- **WORK TO BE COMPLETED**: Write out every entry, unchanged. Skip any picture.

Stored records:
- - - - - - -
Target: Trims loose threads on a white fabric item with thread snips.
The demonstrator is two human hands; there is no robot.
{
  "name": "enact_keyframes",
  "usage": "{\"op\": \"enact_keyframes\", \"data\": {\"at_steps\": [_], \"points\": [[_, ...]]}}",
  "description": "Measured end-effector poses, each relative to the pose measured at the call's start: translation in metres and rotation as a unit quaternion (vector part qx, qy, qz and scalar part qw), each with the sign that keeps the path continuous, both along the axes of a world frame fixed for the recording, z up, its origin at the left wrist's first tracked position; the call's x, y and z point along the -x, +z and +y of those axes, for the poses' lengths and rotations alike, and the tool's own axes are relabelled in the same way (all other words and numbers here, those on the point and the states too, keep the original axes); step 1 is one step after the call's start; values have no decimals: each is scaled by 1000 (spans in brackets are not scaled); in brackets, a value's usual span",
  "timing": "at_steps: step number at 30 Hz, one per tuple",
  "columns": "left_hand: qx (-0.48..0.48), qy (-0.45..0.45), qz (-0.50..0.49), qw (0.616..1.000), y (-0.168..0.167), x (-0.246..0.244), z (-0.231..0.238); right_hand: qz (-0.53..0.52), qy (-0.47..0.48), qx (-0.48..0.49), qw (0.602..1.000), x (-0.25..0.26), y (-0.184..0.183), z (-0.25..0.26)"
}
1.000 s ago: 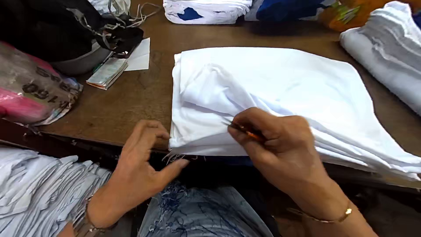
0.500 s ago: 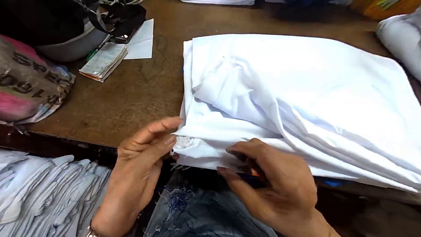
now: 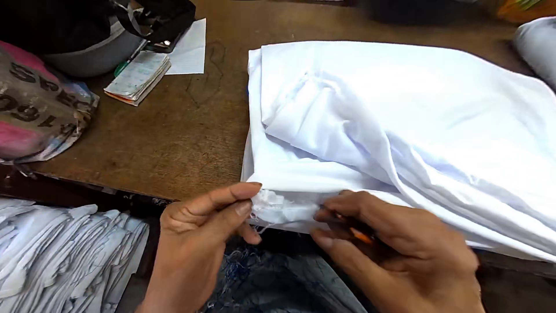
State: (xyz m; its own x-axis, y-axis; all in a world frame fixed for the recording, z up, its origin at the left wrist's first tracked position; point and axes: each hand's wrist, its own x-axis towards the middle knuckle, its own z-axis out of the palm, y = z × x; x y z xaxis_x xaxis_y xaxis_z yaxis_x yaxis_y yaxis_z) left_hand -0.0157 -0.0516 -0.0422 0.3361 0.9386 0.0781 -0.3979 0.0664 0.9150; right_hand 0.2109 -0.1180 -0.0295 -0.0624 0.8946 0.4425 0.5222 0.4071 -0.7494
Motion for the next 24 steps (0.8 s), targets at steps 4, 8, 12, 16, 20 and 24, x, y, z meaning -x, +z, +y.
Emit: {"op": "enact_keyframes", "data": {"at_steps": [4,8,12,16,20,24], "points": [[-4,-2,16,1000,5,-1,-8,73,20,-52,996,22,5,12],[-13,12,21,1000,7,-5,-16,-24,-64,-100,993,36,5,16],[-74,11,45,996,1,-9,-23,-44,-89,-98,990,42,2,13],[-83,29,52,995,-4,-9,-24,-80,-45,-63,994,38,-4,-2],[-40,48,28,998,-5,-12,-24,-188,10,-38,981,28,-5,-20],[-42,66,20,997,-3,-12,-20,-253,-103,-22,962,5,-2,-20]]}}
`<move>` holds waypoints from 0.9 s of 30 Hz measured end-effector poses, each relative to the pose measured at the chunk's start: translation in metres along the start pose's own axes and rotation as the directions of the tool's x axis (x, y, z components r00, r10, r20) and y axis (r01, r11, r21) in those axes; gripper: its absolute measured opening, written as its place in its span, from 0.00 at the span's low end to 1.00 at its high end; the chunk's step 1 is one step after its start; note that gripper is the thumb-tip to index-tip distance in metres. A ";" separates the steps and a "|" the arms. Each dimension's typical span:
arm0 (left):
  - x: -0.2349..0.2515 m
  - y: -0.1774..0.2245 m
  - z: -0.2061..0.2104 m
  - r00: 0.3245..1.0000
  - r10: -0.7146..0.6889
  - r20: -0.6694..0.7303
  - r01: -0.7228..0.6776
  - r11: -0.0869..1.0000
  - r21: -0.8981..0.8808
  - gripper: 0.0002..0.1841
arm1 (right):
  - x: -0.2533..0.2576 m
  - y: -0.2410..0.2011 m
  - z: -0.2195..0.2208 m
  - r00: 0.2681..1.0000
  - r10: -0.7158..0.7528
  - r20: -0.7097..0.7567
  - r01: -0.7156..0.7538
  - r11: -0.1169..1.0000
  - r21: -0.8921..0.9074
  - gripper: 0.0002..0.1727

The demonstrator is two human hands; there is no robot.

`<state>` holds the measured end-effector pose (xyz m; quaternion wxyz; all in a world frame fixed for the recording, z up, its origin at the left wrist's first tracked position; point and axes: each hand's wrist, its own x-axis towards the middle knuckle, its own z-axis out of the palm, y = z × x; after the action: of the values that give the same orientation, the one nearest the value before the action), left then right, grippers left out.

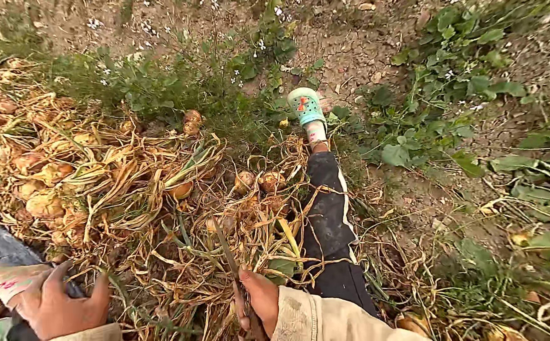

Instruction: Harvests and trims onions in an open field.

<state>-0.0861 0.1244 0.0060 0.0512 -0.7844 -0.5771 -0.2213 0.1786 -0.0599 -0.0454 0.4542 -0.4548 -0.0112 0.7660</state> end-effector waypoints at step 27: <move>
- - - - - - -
- **RESPONSE TO THE TASK**:
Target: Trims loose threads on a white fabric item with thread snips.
The demonstrator is two human hands; there is no robot.
{
  "name": "enact_keyframes",
  "usage": "{\"op\": \"enact_keyframes\", \"data\": {\"at_steps\": [_], \"points\": [[_, ...]]}}",
  "description": "Measured end-effector poses, each relative to the pose measured at the call's start: translation in metres and rotation as a unit quaternion (vector part qx, qy, qz and scalar part qw), each with the sign that keeps the path continuous, both along the axes of a world frame fixed for the recording, z up, its origin at the left wrist's first tracked position; the call's x, y and z point along the -x, +z and +y of those axes, for the poses' lengths and rotations alike, and the tool's own axes are relabelled in the same way (all other words and numbers here, those on the point and the states too, keep the original axes); step 1 is one step after the call's start; values have no decimals: each is scaled by 1000 (spans in brackets are not scaled); in brackets, a value's usual span",
  "timing": "at_steps: step number at 30 Hz, one per tuple",
  "columns": "left_hand: qx (-0.48..0.48), qy (-0.45..0.45), qz (-0.50..0.49), qw (0.616..1.000), y (-0.168..0.167), x (-0.246..0.244), z (-0.231..0.238); right_hand: qz (-0.53..0.52), qy (-0.47..0.48), qx (-0.48..0.49), qw (0.602..1.000), x (-0.25..0.26), y (-0.184..0.183), z (-0.25..0.26)"
}
1.000 s ago: 
0.500 s ago: 
now: 
State: (xyz m; its own x-axis, y-axis; all in a world frame fixed for the recording, z up, its origin at the left wrist's first tracked position; point and axes: each hand's wrist, its own x-axis towards the middle knuckle, its own z-axis out of the palm, y = z × x; x y z xaxis_x xaxis_y xaxis_z yaxis_x yaxis_y yaxis_z) left_hand -0.0157 -0.0516 -0.0422 0.3361 0.9386 0.0781 -0.3979 0.0664 0.9150; right_hand 0.2109 -0.1180 -0.0295 -0.0624 0.8946 0.4425 0.5222 0.4071 -0.7494
Motion for the next 24 steps (0.8 s), targets at steps 4, 8, 12, 16, 20 and 24, x, y, z meaning -x, +z, +y.
Emit: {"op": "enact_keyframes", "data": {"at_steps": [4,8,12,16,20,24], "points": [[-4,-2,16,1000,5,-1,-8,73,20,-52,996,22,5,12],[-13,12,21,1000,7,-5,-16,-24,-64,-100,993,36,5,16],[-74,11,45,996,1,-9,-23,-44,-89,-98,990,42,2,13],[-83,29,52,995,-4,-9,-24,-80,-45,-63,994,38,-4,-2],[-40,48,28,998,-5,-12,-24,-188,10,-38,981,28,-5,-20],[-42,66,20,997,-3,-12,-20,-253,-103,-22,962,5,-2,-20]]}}
`<move>` holds waypoints from 0.9 s of 30 Hz measured end-effector poses, each relative to the pose measured at the chunk's start: translation in metres along the start pose's own axes and rotation as the directions of the tool's x axis (x, y, z components r00, r10, r20) and y axis (r01, r11, r21) in those axes; gripper: its absolute measured opening, written as its place in its span, from 0.00 at the span's low end to 1.00 at its high end; the chunk's step 1 is one step after its start; note that gripper is the thumb-tip to index-tip distance in metres. A ";" separates the steps and a "|" the arms. Each dimension's typical span:
arm0 (left):
  - x: -0.2349..0.2515 m
  - y: -0.1774..0.2245 m
  - z: -0.2061..0.2104 m
  - r00: 0.3245..1.0000
  - r10: -0.7146..0.6889
  - r20: -0.6694..0.7303
  - r01: -0.7228..0.6776
  - r11: -0.0869..1.0000
  - r21: -0.8981..0.8808
  - gripper: 0.0002..0.1841
arm1 (right):
  - x: -0.2533..0.2576 m
  - y: -0.2410..0.2011 m
  - z: -0.2195..0.2208 m
  - r00: 0.2681..1.0000
  - r10: -0.7158..0.7528
  - r20: -0.7097..0.7567
  - r01: -0.7156..0.7538
  - r11: -0.1169..1.0000
  - r21: -0.8921..0.9074
  - gripper: 0.0002..0.1727

The demonstrator is two human hands; there is no robot.

`<state>` holds the measured end-effector pose (xyz m; quaternion wxyz; all in a world frame fixed for the recording, z up, its origin at the left wrist's first tracked position; point and axes: each hand's wrist, its own x-axis towards the middle knuckle, its own z-axis out of the palm, y = z × x; after the action: of the values that give the same orientation, the one nearest the value before the action), left then right, grippers left out.


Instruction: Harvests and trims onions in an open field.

<state>-0.0861 0.1244 0.0060 0.0512 -0.7844 -0.5771 -0.2213 0.1786 -0.0599 -0.0454 0.4542 -0.4548 -0.0112 0.7660</state> end-effector waypoints at step 27: <move>

Above is the complete output.